EXERCISE BRIEF:
Write out the data below in full, unchanged, minus the images.

____

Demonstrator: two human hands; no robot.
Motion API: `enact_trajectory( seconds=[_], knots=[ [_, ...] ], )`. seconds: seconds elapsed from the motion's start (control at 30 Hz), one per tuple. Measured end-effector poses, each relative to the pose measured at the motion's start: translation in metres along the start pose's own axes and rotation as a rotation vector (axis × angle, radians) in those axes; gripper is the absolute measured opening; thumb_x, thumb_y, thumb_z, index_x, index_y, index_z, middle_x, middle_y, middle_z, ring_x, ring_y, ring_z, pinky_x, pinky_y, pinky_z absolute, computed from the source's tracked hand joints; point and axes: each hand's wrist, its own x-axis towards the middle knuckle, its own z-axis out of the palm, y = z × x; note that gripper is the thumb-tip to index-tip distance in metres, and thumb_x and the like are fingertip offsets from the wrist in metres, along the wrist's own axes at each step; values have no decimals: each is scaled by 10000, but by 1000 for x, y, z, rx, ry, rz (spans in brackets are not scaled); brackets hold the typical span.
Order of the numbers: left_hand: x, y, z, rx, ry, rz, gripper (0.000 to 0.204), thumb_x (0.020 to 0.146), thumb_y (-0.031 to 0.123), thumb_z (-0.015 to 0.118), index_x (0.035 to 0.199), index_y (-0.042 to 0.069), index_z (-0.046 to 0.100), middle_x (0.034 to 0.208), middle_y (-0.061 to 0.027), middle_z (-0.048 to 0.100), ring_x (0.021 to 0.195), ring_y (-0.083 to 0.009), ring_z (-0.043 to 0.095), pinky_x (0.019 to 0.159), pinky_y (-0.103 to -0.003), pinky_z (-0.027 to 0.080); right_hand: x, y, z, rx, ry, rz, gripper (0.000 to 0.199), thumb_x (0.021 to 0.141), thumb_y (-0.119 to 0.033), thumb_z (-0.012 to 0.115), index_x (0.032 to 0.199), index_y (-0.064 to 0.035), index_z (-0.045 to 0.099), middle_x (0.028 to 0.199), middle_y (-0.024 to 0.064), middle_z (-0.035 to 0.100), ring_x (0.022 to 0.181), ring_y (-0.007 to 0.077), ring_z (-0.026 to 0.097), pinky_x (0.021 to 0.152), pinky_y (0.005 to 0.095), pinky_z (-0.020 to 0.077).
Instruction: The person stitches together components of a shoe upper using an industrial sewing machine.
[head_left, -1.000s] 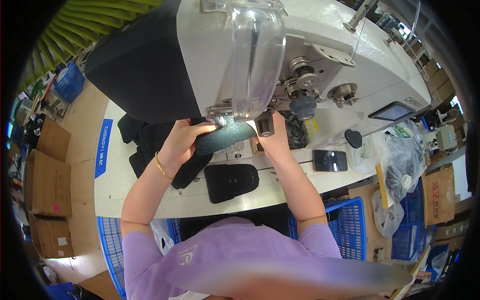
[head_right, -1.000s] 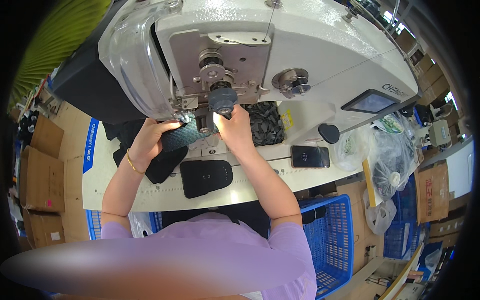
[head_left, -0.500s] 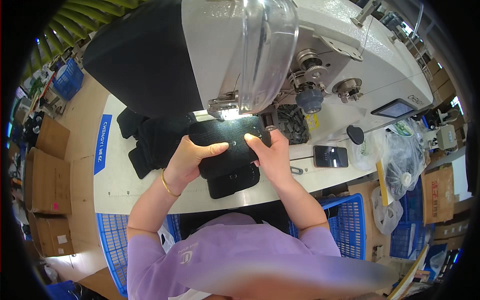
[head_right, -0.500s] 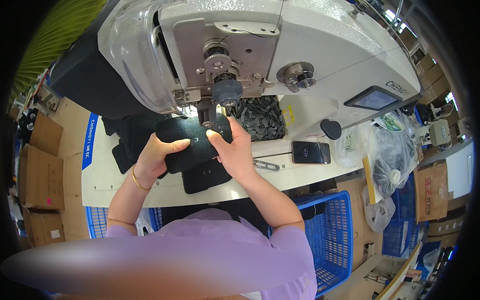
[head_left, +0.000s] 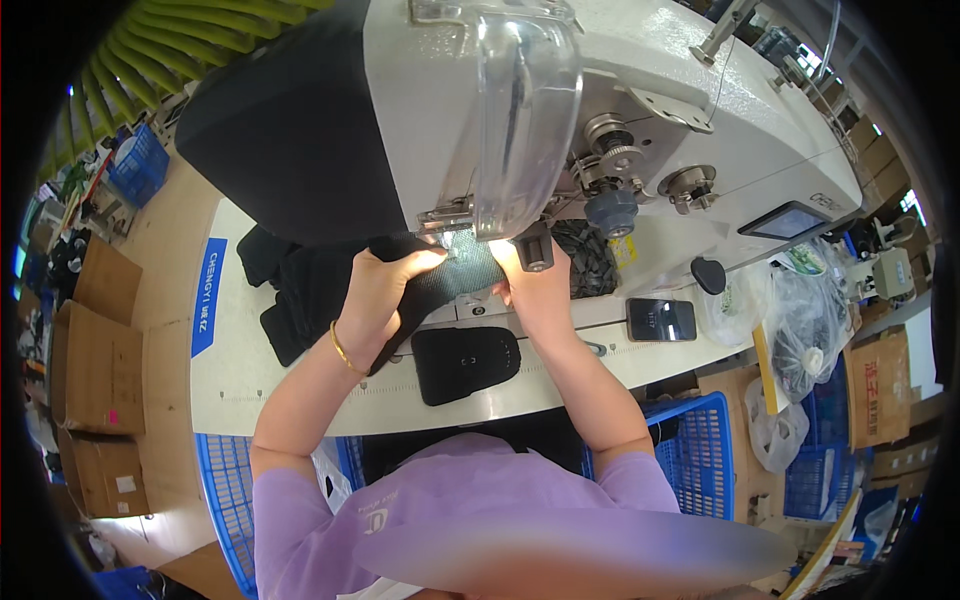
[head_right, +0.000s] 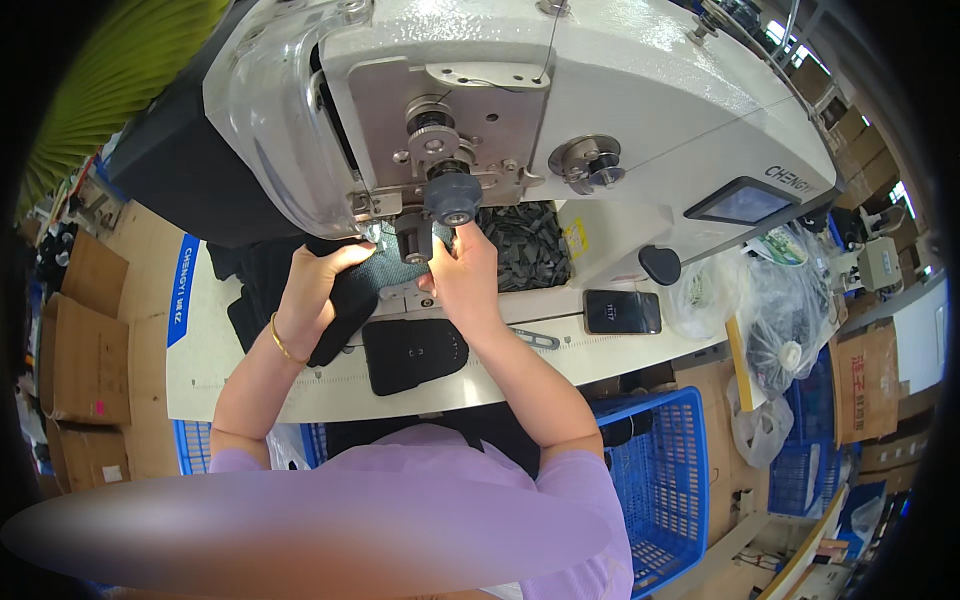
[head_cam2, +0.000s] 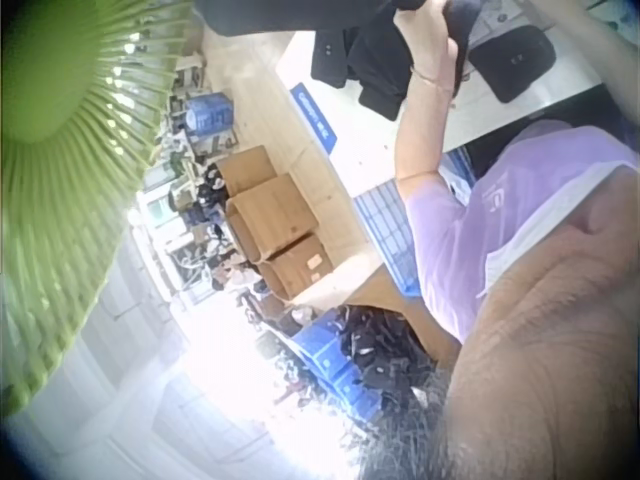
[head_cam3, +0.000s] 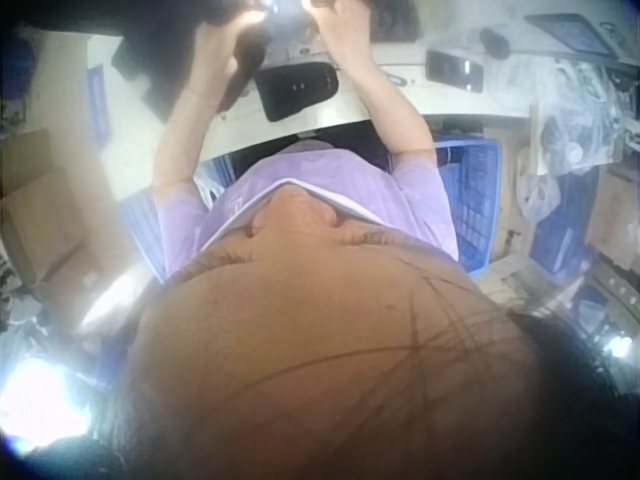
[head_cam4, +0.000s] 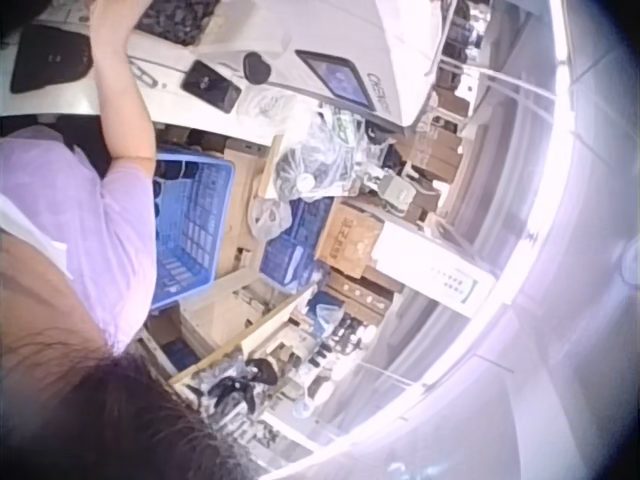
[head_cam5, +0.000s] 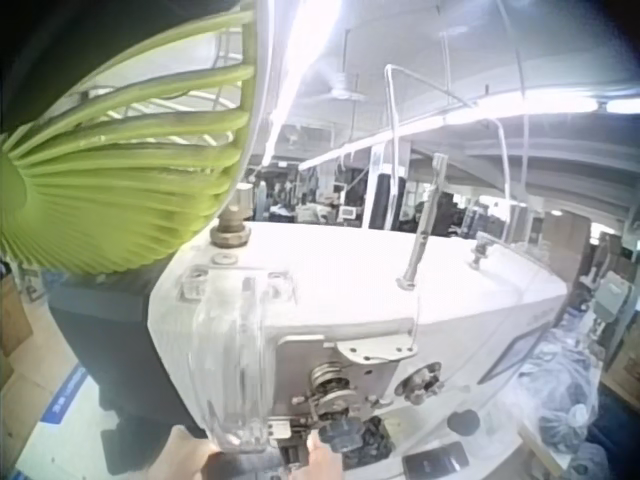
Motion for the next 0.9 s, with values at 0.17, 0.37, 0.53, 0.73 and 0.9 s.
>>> enact_trajectory(
  seconds=[0.17,0.37,0.53,0.73,0.9],
  knots=[
    [3,6,2,13,-25,84,125,759,-75,657,878,-44,676,852,-92,682,733,-157,650,672,-280,528,6,2,4,50,19,-25,139,925,-27,483,1049,-46,543,686,18,554,456,83,539,378,203,402],
    [4,8,1,36,-8,76,108,754,-84,656,860,-71,669,852,-118,681,723,-169,655,674,-281,533,6,2,4,39,20,-41,125,927,-49,501,1040,-30,551,672,18,554,451,84,537,389,207,407],
    [3,13,0,49,-12,43,79,763,-75,652,837,-100,660,840,-126,673,706,-167,649,652,-283,531,6,2,2,54,24,-59,167,864,-131,646,920,0,559,694,40,581,467,92,528,401,208,388],
    [5,16,0,86,33,4,67,805,-34,635,808,-98,618,807,-129,647,688,-166,641,611,-288,519,10,5,0,2,-8,-79,103,922,-44,496,1007,-11,545,640,11,527,461,98,561,389,217,381],
    [8,12,-8,95,188,-159,193,867,6,563,1053,-28,599,1021,-93,642,865,-170,632,838,-303,485,8,3,0,-17,-24,-92,111,930,-65,499,1014,-8,544,637,16,534,471,96,568,390,213,372]
  ],
)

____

TASK RESPONSE:
Demonstrator: two human hands; no robot.
Motion API: `enact_trajectory( seconds=[_], knots=[ [_, ...] ], )`. seconds: seconds elapsed from the motion's start (control at 30 Hz), one per tuple. Measured end-effector poses, each relative to the pose measured at the motion's start: translation in metres along the start pose's own axes and rotation as a rotation vector (axis × angle, radians) in those axes; gripper is the absolute measured opening; thumb_x, thumb_y, thumb_z, index_x, index_y, index_z, middle_x, middle_y, middle_z, ring_x, ring_y, ring_z, pinky_x, pinky_y, pinky_z absolute, computed from the source's tracked hand joints; point and axes: each hand's wrist, its own x-axis towards the middle knuckle, its own z-axis out of the palm, y = z × x; note that gripper is the thumb-tip to index-tip distance in metres, and thumb_x and the like are fingertip offsets from the wrist in metres, along the wrist's own axes at each step; values have no decimals: each is scaled by 10000, but by 1000 for x, y, z, rx, ry, rz (spans in brackets are not scaled); brackets hold the typical span.
Order of the numbers: left_hand: x, y, z, rx, ry, rz, gripper (0.000 to 0.204), thumb_x (0.020 to 0.146), thumb_y (-0.031 to 0.123), thumb_z (-0.015 to 0.118), index_x (0.035 to 0.199), index_y (-0.042 to 0.069), index_z (-0.046 to 0.100), middle_x (0.034 to 0.208), middle_y (-0.061 to 0.027), middle_z (-0.048 to 0.100), ring_x (0.021 to 0.195), ring_y (-0.083 to 0.009), ring_z (-0.043 to 0.095), pinky_x (0.019 to 0.159), pinky_y (-0.103 to -0.003), pinky_z (-0.027 to 0.080); right_hand: x, y, z, rx, ry, rz, gripper (0.000 to 0.199), thumb_x (0.021 to 0.141), thumb_y (-0.119 to 0.033), thumb_z (-0.012 to 0.115), index_x (0.032 to 0.199), index_y (-0.064 to 0.035), index_z (-0.045 to 0.099), middle_x (0.028 to 0.199), middle_y (-0.024 to 0.064), middle_z (-0.035 to 0.100), ring_x (0.022 to 0.181), ring_y (-0.007 to 0.077), ring_z (-0.026 to 0.097), pinky_x (0.021 to 0.152), pinky_y (0.005 to 0.095), pinky_z (-0.020 to 0.077).
Instruction: The person stitches together components of a shoe upper using an industrial sewing machine.
[head_left, -1.000s] 
[head_right, -1.000s] 
[head_left, -0.500s] 
[head_right, -0.500s] 
[head_left, +0.000s] 
[head_right, +0.000s] 
[head_cam2, +0.000s] 
[head_cam3, +0.000s] 
[head_cam4, +0.000s] 
[head_cam5, +0.000s] 
Motion for the next 0.9 s, with values at 0.17, 0.37, 0.53, 0.73 and 0.9 s.
>>> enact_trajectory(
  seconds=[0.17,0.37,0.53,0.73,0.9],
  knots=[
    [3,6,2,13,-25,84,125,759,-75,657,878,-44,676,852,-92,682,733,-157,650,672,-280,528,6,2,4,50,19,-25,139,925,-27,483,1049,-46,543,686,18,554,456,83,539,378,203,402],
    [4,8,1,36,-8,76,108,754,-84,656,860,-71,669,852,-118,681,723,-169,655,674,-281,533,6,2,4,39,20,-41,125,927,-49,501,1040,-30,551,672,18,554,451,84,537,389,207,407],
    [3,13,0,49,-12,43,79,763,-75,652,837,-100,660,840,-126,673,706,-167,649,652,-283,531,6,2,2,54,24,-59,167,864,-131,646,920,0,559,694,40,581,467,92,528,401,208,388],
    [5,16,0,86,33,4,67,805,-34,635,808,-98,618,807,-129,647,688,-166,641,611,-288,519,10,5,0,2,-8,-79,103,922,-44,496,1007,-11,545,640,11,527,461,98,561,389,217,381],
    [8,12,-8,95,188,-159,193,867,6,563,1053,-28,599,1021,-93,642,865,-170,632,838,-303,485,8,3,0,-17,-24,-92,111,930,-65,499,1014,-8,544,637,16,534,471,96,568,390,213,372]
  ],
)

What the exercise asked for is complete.